Material for this exercise »
========

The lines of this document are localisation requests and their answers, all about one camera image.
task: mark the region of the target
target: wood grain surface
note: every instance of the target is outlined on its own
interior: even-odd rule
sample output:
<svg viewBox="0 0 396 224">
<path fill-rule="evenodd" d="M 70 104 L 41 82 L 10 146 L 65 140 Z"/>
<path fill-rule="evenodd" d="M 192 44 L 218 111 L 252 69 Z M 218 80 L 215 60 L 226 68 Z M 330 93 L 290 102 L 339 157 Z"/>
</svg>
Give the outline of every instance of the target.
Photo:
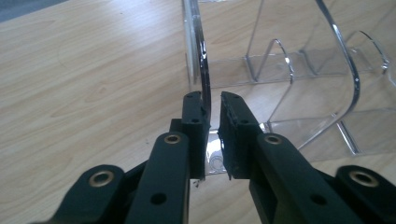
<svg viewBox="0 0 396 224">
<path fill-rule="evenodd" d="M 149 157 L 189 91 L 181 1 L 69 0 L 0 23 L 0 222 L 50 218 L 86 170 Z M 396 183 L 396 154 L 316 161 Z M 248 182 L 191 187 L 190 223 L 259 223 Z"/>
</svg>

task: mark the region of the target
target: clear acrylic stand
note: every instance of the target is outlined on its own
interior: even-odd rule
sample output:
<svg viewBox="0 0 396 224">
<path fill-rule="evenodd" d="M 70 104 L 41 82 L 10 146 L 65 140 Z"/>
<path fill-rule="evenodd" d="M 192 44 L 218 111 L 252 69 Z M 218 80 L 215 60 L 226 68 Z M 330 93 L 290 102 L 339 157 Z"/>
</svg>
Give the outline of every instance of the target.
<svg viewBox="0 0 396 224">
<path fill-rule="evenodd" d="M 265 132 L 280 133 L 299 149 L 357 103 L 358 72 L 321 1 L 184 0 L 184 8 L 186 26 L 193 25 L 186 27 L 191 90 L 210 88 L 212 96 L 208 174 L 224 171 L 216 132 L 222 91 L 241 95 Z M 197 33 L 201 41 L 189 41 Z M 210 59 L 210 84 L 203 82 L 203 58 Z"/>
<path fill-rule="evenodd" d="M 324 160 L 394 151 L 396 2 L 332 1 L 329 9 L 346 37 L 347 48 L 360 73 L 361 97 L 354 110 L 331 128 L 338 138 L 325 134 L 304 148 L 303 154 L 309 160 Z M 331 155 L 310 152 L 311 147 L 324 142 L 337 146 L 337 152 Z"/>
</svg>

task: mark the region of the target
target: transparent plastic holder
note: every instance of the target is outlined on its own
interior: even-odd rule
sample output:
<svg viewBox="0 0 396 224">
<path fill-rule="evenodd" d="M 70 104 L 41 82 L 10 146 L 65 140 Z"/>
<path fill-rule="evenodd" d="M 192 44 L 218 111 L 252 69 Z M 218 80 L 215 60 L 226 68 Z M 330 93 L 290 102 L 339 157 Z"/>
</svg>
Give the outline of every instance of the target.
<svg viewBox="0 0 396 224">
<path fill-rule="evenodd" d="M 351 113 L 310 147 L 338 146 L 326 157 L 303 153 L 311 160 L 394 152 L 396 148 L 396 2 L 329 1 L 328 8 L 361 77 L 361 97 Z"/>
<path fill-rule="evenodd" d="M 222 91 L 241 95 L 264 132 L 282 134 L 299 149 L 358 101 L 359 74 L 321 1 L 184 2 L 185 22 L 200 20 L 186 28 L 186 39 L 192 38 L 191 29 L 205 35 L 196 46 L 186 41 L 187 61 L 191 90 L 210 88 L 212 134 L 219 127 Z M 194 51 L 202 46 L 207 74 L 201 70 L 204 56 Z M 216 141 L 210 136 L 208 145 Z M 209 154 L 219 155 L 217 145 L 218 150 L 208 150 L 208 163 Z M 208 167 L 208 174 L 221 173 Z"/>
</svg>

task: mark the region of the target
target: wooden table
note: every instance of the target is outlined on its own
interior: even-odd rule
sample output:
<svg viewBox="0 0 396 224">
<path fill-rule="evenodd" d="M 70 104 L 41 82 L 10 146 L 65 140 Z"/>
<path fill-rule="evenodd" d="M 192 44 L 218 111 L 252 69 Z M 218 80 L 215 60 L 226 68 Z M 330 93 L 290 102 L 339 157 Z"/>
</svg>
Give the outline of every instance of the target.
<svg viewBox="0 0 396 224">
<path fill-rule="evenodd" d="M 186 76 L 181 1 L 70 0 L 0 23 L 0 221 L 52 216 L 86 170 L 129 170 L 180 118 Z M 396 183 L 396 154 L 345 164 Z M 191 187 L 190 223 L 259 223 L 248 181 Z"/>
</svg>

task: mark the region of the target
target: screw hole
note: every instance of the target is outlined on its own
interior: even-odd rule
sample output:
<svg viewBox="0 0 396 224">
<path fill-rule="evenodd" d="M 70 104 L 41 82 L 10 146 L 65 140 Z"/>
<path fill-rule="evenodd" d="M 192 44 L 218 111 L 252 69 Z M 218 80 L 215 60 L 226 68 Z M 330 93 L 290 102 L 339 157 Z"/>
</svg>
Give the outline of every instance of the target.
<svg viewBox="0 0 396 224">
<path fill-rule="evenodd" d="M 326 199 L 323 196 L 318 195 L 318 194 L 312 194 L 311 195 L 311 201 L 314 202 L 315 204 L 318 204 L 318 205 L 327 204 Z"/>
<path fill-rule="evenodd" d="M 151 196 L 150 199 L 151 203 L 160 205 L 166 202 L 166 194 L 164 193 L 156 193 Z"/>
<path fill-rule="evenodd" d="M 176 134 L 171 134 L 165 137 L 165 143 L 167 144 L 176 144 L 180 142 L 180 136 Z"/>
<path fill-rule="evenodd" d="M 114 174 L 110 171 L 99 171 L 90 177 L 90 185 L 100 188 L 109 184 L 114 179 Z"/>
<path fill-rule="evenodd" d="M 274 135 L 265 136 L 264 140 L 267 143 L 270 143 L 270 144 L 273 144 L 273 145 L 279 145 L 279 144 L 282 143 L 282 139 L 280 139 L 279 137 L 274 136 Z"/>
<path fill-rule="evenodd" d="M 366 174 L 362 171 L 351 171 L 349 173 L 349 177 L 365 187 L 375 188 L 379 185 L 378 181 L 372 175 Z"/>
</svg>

========

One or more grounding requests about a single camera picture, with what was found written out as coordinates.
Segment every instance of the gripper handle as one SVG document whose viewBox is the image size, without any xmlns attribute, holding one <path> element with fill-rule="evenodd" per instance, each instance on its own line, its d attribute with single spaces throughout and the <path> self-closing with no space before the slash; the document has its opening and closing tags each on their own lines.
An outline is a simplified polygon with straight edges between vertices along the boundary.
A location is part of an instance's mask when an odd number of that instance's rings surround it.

========

Aim of the task » Every line in the data that holds the string "camera" should be returned.

Exercise response »
The lines of this document are localisation requests and their answers, all about one camera image.
One or more grounding requests about a single camera picture, with what was found written out as coordinates.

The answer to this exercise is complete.